Rigoni/Schoenherz - Victor
mig / made in germany music (1975 / 2011)
(4 Stücke, 75:45 Minuten Spielzeit)

In den 70’er Jahren kamen einige Rock-Opern auf den Markt. Die meisten werden sich beispielsweise noch an Jeff Wayne’s Meisterwerk „War Of The Worlds“ erinnern. Aber auch „The King Of Elflands Daughter“, „Tell“, „The Eye Of Wendor” oder die „Intergalactic Touring Band“ gehörten ebenfalls in diese Sparte. Ein weiteres viel beachtetes Werk aus dem Jahr 1975 stammte aus Österreich und trug den Titel „Victor“. Die Macher hinter diesem sehr ambitionierten Werk waren Richard Schoenherz und Manuel Rigoni.

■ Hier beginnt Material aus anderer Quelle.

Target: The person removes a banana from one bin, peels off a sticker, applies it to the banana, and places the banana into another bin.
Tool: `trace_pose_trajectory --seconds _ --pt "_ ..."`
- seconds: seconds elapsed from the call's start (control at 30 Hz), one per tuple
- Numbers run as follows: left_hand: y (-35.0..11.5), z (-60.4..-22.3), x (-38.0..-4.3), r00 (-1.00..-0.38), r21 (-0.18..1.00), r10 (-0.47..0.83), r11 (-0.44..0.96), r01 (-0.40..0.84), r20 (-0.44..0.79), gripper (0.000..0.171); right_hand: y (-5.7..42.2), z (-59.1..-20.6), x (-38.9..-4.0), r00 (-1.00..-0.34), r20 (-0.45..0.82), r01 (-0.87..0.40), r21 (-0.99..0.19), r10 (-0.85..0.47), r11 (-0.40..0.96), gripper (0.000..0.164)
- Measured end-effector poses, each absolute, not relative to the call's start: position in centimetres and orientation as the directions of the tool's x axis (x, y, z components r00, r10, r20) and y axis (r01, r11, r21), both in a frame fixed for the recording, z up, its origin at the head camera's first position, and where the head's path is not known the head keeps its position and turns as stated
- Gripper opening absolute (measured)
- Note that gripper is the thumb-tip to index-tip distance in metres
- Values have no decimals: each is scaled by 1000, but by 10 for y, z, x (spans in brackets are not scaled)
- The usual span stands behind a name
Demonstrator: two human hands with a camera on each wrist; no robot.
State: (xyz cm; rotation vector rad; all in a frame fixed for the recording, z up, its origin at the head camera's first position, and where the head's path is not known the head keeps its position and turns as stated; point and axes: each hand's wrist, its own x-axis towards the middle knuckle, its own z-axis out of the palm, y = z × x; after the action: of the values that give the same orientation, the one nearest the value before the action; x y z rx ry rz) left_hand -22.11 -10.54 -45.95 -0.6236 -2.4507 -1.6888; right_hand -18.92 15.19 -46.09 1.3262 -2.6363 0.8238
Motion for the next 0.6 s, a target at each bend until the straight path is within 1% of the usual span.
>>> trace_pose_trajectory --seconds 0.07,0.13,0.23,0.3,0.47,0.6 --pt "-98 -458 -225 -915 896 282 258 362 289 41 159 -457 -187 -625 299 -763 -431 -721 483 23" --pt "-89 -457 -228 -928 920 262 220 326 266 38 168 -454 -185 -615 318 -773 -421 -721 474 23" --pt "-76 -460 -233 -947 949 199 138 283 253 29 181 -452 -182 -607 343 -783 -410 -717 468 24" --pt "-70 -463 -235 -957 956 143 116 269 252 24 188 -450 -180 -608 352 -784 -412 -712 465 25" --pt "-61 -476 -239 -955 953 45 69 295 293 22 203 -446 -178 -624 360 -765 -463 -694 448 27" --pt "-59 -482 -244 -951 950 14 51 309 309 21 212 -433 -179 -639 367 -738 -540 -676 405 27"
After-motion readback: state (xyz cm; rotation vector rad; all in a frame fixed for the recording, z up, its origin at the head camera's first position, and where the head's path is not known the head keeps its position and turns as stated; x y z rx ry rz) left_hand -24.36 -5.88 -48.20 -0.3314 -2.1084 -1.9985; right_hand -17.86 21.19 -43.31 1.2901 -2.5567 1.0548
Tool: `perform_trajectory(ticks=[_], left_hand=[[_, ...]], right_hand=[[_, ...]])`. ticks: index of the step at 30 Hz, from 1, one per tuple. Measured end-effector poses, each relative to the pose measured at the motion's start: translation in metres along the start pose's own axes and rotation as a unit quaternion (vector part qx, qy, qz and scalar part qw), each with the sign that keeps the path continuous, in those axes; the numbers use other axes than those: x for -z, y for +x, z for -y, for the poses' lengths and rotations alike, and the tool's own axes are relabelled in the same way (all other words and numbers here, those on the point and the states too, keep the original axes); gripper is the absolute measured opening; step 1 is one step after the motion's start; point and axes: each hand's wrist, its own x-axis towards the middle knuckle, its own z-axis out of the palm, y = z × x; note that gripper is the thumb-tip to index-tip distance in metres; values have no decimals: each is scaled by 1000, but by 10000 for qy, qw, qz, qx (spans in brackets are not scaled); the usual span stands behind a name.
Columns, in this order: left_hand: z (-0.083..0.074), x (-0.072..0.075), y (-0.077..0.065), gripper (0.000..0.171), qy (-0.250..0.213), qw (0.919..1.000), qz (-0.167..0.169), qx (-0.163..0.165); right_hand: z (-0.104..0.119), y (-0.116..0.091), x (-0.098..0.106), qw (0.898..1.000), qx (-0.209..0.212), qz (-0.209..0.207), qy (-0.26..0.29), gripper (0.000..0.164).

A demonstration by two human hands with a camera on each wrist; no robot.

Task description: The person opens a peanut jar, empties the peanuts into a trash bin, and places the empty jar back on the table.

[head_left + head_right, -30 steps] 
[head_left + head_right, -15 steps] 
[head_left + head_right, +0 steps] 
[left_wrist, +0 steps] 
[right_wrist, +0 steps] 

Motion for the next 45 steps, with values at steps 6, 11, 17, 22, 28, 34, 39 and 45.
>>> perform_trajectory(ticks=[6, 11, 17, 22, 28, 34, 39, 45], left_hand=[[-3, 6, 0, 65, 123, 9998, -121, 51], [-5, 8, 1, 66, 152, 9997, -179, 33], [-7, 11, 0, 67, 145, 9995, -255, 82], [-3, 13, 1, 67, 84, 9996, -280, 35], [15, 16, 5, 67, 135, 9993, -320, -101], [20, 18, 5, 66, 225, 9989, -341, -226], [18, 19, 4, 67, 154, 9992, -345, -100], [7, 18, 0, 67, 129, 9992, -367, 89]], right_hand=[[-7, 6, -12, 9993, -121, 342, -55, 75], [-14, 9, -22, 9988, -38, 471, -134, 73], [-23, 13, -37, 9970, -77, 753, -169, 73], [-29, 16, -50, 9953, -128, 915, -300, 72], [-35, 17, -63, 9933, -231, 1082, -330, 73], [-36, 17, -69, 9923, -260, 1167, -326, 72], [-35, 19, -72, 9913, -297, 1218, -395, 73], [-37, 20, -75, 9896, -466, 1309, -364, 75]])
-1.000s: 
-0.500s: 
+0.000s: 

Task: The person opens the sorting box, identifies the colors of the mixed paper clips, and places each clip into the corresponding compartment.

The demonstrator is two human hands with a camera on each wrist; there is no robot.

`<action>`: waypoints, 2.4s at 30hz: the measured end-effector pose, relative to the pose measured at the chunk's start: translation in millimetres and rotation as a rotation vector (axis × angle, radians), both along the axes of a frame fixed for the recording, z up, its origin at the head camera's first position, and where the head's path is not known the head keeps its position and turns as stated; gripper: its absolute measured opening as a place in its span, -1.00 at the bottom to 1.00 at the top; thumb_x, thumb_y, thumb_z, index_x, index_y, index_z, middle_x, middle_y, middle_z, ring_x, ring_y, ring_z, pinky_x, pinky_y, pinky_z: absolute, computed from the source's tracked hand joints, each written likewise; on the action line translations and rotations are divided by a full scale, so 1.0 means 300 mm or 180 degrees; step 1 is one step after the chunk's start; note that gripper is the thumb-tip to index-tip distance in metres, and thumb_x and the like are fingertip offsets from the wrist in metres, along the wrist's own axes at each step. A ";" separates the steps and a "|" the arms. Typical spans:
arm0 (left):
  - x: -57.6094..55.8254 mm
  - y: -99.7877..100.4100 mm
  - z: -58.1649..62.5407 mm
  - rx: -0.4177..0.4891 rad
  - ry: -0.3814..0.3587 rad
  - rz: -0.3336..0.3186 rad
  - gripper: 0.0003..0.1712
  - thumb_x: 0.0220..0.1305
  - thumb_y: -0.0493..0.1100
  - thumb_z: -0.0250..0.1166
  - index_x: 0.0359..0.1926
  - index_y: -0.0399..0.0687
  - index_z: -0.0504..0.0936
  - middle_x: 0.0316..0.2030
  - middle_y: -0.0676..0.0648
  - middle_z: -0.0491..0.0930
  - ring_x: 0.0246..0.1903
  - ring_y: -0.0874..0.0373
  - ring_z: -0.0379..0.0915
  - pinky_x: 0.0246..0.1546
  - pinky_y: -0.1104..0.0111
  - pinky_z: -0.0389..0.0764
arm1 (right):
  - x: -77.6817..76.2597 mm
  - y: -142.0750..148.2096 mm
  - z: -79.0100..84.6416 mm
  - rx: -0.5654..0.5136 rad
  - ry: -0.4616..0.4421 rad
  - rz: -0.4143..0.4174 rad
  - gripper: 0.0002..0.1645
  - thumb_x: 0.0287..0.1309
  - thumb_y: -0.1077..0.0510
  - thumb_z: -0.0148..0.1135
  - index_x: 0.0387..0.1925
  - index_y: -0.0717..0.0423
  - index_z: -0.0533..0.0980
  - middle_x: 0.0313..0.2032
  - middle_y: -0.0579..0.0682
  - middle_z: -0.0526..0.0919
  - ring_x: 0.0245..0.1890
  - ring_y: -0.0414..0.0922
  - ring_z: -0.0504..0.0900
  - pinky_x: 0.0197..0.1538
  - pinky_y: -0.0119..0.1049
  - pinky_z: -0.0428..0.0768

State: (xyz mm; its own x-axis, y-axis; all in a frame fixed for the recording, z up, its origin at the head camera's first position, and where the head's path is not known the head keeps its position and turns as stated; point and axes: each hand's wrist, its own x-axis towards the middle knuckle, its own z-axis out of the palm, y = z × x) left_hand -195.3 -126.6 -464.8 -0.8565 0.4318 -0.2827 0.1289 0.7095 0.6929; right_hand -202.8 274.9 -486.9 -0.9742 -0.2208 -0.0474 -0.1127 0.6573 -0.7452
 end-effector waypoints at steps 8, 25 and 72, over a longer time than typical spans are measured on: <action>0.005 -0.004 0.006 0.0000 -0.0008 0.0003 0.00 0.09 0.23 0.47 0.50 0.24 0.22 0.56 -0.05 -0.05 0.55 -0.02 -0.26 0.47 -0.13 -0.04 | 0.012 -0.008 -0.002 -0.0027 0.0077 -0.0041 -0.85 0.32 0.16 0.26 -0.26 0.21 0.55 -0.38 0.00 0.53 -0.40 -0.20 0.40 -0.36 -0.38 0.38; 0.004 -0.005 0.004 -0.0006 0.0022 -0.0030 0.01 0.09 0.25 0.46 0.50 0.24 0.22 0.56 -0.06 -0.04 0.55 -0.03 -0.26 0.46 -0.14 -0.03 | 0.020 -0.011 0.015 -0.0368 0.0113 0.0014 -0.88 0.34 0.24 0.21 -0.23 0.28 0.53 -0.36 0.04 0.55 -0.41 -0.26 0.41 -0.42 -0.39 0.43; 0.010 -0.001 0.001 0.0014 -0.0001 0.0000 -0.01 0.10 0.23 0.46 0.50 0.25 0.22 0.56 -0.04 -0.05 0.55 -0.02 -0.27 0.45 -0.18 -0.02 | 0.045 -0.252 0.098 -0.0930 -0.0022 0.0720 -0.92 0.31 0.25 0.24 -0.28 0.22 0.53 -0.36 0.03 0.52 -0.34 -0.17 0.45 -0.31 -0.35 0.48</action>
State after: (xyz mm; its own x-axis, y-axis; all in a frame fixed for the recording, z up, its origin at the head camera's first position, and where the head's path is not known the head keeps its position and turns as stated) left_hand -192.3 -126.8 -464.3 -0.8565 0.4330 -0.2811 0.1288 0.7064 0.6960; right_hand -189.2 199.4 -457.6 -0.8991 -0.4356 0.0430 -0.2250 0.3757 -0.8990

Das Album erschien 1975 als Doppel-LP und hatte ein 20seitiges Booklet in dem aufklappbaren Cover, das herrlich atmosphärische Zeichnungen und Texte, die die Story unterstrichen, zeigte. mig veröffentlichen am 29.04.20111 dieses tolle Werk, das den Untertitel „A Symphonic Poem“ trägt, nun erstmals auf CD. Dabei wurde Wert darauf gelegt, das wirklich anspruchsvolle Artwork beizubehalten und so sind alle Texte und Zeichnungen in dem beigefügten 24seitigen Booklet enthalten.

Die neun Stücke, die auf vier LP-Seiten verteilt waren, wurden für die CD-Version in vier Tracks (auf den Labeln der Vinylscheiben waren ebenfalls vier Parts aufgedruckt) zusammengefasst, so dass jeder der Tracks nun eine LP-Seite umfasst, obwohl die Angabe auf dem Cover der CD neun Stücke aufweist.

Richard Schoenherz singt und bedient die Keyboards und Manuel Rigoni ist am Schlagzeug und den Perkussion zu hören. Daneben gibt es noch Gastmusiker wie Kurt Hauenstein am Bass und Gesang bei „Song Of Life“ (er ist bekannt geworden durch sein Projekt Supermax), Harry Stojka an Gitarre, Achim Buchstab Gesang bei „Who Is Victor“ und „Where Is Victor“, Johan Daansen an Gitarre und Peter Wolf ARP bei „The Invitation“. Dazu wirkt noch das Royal Philharmonic Orchestra sowie der Wiener Akademie Kammerchor mit.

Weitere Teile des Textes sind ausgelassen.